I would love to be able to tell you that my decision was based on a complicated rating system, but it really came down to just a few key things for me. The first being that the DayOne app is built around the idea that the day you make an entry has some inherent meaning. For a commonplace notebook (at least for how I am keeping mine) that wasn’t the case. It didn’t matter what day, month, or year I wrote a quote from a book in my notebook. But maybe that does have some meaning for you and if so then you should take a close look at DayOne. I have been using the DayOne suite of apps (iOS and Mac) for about 7 years now and keeping a daily journal. As a daily journal knowing the date you made the entry is everything, but for my commonplace book it didn’t have any meaning so the formatting system just didn’t feel right to me for this purpose.
Tagging and categorizing was super important to me and both Ulysses and DEVONthink did a great job in this area. In fact, I would hands down give the win to DEVONthink in this category. The organizational structure (folders and tags) combined with the almost mystically powerful search engine of DEVONthink on the Mac makes it a very compelling choice as a commonplace notebook tool. But the third key thing was the deciding factor for me.
The third and final key observation I made during my trial period using all three systems was my options for automating the process of inputting, revisiting, reading, and rediscovering information in my commonplace book. From an automation standpoint both DayOne and Ulysses had very powerful automation capabilities within iOS (DEVONthink did not). As I mentioned before, DayOne just didn’t feel right for my use so I ultimately chose Ulysses.
My next couple of articles on commonplace books will go into more detail about how I set up and use Ulysses to function as my commonplace book and then how I automate with Ulysses on iOS. So stay tuned for Part 4 & 5 of this series of articles to learn more.

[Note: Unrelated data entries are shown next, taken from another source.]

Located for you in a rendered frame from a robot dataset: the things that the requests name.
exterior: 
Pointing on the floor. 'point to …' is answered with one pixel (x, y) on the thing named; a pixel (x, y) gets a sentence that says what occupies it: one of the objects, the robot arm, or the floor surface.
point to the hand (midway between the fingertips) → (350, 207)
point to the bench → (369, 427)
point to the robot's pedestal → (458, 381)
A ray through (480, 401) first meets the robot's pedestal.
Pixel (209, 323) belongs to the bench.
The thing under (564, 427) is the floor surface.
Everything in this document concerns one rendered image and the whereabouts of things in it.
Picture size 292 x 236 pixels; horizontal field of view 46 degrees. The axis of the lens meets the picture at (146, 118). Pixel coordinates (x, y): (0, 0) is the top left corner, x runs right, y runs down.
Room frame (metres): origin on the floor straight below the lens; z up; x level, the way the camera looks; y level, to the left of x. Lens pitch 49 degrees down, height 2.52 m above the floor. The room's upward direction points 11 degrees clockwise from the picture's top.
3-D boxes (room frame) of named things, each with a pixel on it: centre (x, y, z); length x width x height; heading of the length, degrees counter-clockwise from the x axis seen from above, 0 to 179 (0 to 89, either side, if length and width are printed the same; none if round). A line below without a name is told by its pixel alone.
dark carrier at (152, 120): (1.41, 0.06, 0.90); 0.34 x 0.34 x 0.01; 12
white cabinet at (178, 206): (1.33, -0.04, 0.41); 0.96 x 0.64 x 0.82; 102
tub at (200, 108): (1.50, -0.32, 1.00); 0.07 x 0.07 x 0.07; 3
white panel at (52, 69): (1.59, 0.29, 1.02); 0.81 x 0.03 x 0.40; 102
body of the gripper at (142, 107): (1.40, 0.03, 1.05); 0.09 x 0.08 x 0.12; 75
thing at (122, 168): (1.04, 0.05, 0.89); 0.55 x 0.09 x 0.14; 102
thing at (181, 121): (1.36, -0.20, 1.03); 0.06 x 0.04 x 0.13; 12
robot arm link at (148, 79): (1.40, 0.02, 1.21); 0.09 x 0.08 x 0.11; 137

Closing Thoughts on Choosing a System
The purpose of this article wasn’t to go into excruciating detail on my selection process. As someone who might be considering getting into the practice of keeping a commonplace book for yourself, this won’t help you. No, what you need is a little bit of guidance on how to choose a system for yourself and some ideas to get you started. So think hard about why you personally want to keep a commonplace book. What kind of information will you put it your book? Do you enjoy physically writing things down? Maybe you even have the skills to draw sketches and that’s a great thing for a commonplace book. How often will you be entering information into your commonplace book and from where (home or on the go)? All of these things play into the type of medium or system you choose. I knew my reading habits, which is a mix of Kindle and physical books. Maybe you do more internet research or maybe the information you have is more visual. Don’t choose a system because that system worked well for someone else. Choose it based on your need. As I listed earlier in the article, I knew my needs and wants before I started testing out potential tools. Figure that out for yourself before you get started and keep those needs in mind as you consider your options. Once you have done that I highly recommend you give any system you are thinking about a trial run like I did with the three systems above.
Last but not least, always think about long term data portability. The nice thing about a paper-based system is that we will always have the technology to read it. That isn’t always the case for digital systems and tools. So make sure any system or tool you choose has a way to export and transfer your information into another system or tool if that particular system or tool stops being supported or ceases to exist.